Serenade and La Sylphide | Serenade: Music by Peter Tchaikovsky | Choreography by George Balanchine | Costumes by Karinska | La Sylphide: Music by Herman Severin Løvenskiold | Choreography by Sorella Englund, after August Bournonville | Set and costumes by Peter Cazalet | Lighting by Karim Badwan | with the Boston Ballet Orchestra Conducted by Jonathan MCphee | Presented by Boston Ballet at The Wang Theatre through October 28
“El Boston Ballet deslumbra” (“Boston Ballet dazzles”), exclaimed Madrid’s El Pais, Spain’s biggest daily newspaper. “L’apotheosi del romanticisme” (“The apotheosis of romanticism”), chimed in Barcelona’s El Periódico. They were reviewing Boston Ballet’s performance of August Bournonville’s La Sylphide at the Castell de Peralada Festival this past August, part of a six-week tour of Spain — and it didn’t hurt that the company featured its Hispanic dancers, notably Carlos Molina and Lorna Feijóo at Peralada. Now it’s our turn to be dazzled as Boston Ballet opens its subscription season with a well-rehearsed performance of one of the oldest (1836) classics in the ballet repertory. La Sylphide is a short two acts — not much more than an hour — and the company is pairing it with George Balanchine’s Serenade (1934-’77), which it also took to Spain. (The last time Boston Ballet staged La Sylphide, in March 2005, the piece went stag; before that, in October 1988, it was preceded by Balanchine’s Concerto Barocco, which the company will do again in May.)
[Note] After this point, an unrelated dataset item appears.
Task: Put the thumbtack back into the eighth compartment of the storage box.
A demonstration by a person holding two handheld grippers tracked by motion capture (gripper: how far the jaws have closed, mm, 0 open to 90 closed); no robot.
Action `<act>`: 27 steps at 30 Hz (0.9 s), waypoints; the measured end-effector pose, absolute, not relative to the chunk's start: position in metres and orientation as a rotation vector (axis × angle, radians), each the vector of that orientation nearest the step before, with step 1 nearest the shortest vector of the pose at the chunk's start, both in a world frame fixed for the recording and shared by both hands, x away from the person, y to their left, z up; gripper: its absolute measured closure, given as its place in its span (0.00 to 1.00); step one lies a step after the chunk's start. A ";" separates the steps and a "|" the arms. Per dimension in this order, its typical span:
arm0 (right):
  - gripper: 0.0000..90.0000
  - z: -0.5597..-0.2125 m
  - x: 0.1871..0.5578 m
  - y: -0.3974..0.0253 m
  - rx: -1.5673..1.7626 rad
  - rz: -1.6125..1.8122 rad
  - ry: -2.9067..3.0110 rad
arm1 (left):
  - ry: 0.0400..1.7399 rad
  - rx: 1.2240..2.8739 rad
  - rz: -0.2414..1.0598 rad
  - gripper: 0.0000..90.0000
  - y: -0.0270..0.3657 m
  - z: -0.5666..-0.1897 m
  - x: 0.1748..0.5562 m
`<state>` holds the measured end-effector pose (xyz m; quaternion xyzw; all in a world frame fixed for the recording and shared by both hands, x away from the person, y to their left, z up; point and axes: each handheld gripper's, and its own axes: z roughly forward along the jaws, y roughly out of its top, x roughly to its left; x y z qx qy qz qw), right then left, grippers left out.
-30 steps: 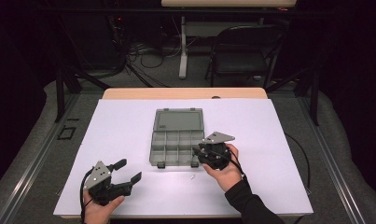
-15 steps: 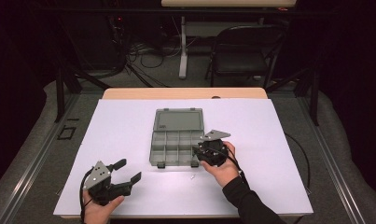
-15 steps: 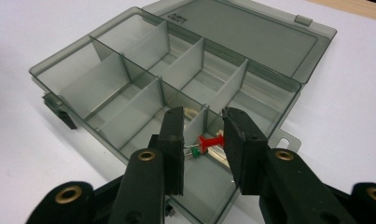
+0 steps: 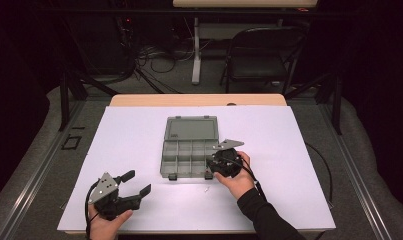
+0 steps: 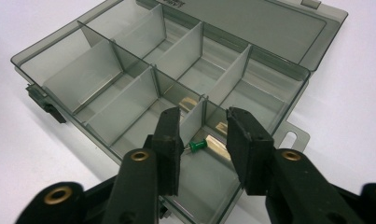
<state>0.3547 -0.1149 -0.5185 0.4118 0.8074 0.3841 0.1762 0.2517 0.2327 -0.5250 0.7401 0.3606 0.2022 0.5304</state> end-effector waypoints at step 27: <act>0.44 -0.523 0.292 -0.127 1.003 1.208 2.258 | 0.863 1.770 0.485 0.26 0.231 -0.525 0.252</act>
It’s a good pairing: together, Serenade and La Sylphide write an essay on doomed love. Serenade sends out warning signals from its opening tableau — 17 women all with right arm extended and hand flexed — and yet by the end of Tchaikovsky’s sportive Sonatina, a man and a woman have hooked up. They gambol in the Waltz that follows (hence their usual casting names, Waltz Boy and Waltz Girl) and in the jaunty Tema Russo. Meanwhile, Russian Girl (another casting designation) comes and goes, at first blessing the couple, then joining a quartet of women who appear to spin out the pair’s fate. At the end of the Tema Russo, Waltz Boy runs out — or off — with the 16 women while Waltz Girl crashes to the floor. Two (afterlife?) figures appear: Elegy Man and, her hand over his eyes and heart, Dark Angel. Russian Girl enters and the four of them dance, à la Balanchine’s Apollo, the three women with their hair down; after a bit, Russian Girl, like Waltz Boy, disappears, Elegy Man and Dark Angel move on, and Waltz Girl is comforted by some of the women and and borne aloft by three men — into the Light? — as the curtain descends..

La Sylphide is easier to follow but not less complicated. We’re in the Scottish Highlands, and James seems set to marry Effie, despite the efforts of her other suitor, Gurn. But as the curtain rises, the Sylphide — a winged woodland sprite — appears and makes her love known to James. World or otherworld? Prose or poetry? And there’s a third woman in the picture: old hag/witch Madge. (Like Serenade, La Sylphide is a story of two men and three women.) Madge slips into James’s castle to get warm; he fears she’s a bad omen and orders her out; she vows revenge. It’s Madge’s poisoned shawl (act two, echoing the plot and the psychology of Macbeth, opens with a cauldron scene) that James wraps around the Sylphide and that causes her death. But is it Madge’s fault that James wants the Sylphide and sex? Or is Madge the Loathly Damsel of British folklore who’d have turned into the Princess if he’d wanted her? Effie weds Gurn, James swoons as the body of the Sylphide is born aloft, and Madge mocks him. You wonder whether his story, like Waltz Girl’s, is just beginning.

The highlight of the four performances I saw last weekend was Melanie Atkins. Her Russian Girl breathes Balanchine, her inscrutable smile suggesting she’s in communication with Mr. B, her long limbs flying, her pelvis centering, her body dangerously tilted. On her two entrances in the Elegy, she gave the audience an unnerving half-look, as if bearing news from Delphi. To Madge, she brought not only a convincing arthritic limp but the kaleidoscopery of her Balanchine — right down to the “Ahh . . . 15-year-old Laphroaig” expression after downing that first Scotch. This Madge might want James for herself: she keeps thrusting beauty in his way and he doesn’t see it. Atkins capped off her weekend Saturday afternoon with a delectable turn as the solo sylph.